Art Blog #154
- Paul Connor
- 2 days ago
- 2 min read
Yoshitoshi Tsukioka - Quick biography

Yoshitoshi (芳年, 1839-1892) is generally considered the last great master of the Japanese woodblock print (ukiyo-e) - and by some, one of the great innovative and creative geniuses of that artistic field.
During his life, he produced a large number of prints, estimated by some authorities at over 10,000 in total; this included many series of prints, many of great merit, as well as numerous diptychs, triptychs, etc. This site attempts to provide an online catalogue raisonné of his entire output.
His career spanned two eras - the last years of the old feudal Japan, and the first years of the new modern Japan. Like many Japanese, while interested in the new things from the rest of the world, over time he became increasingly concerned with the loss of many outstanding things from the traditional Japan, among them the classic woodblock print.

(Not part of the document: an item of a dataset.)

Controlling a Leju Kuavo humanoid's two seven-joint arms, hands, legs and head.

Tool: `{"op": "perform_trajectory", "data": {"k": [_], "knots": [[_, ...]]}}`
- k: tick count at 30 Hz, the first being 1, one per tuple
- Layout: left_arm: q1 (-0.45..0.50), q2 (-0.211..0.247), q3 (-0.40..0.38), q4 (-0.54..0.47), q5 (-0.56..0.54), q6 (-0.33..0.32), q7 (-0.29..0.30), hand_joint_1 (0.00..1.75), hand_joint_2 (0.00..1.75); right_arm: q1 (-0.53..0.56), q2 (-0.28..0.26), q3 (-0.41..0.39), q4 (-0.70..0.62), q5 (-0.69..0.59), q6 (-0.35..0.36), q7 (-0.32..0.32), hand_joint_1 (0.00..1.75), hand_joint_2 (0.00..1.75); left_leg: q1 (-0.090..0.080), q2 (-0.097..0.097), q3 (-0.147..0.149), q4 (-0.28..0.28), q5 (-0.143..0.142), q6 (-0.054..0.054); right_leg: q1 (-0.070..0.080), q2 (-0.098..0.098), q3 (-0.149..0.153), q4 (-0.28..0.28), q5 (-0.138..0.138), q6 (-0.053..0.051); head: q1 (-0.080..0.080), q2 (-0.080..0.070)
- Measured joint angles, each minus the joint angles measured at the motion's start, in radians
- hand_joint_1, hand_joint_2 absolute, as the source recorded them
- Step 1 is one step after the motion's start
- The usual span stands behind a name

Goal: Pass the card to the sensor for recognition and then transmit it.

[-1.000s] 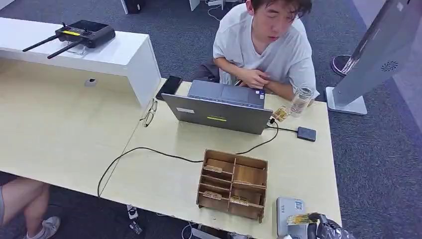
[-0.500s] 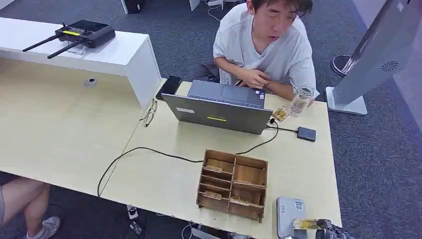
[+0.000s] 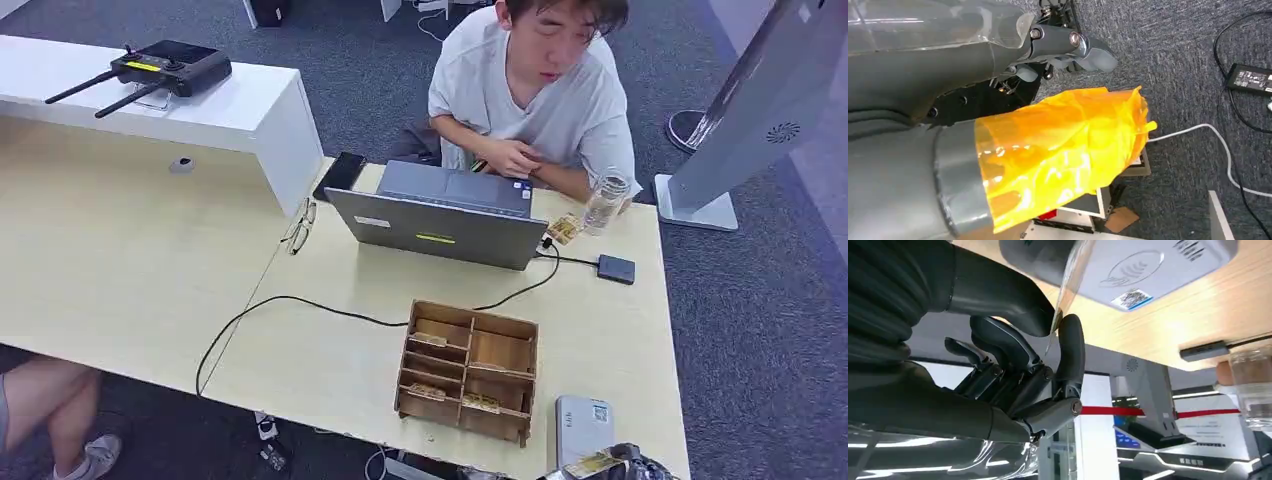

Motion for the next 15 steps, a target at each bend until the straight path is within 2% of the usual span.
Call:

By the end of his career, Yoshitoshi was in an almost single-handed struggle against time and technology. As he worked on in the old manner, Japan was adopting the mass reproduction methods of the West, like photography and lithography. Nonetheless, in a Japan that was turning away from its own past, he almost single-handedly managed to push the traditional Japanese woodblock print to a new level, before it effectively died with him.
While demand for his prints continued for a few years, eventually interest in him waned, both in Japan, and around the world. The canonical view in this period was that the generation of Hiroshige was really the last of the great woodblock artists, and more traditional collectors stopped even earlier, at the generation of Utamaro and Toyokuni.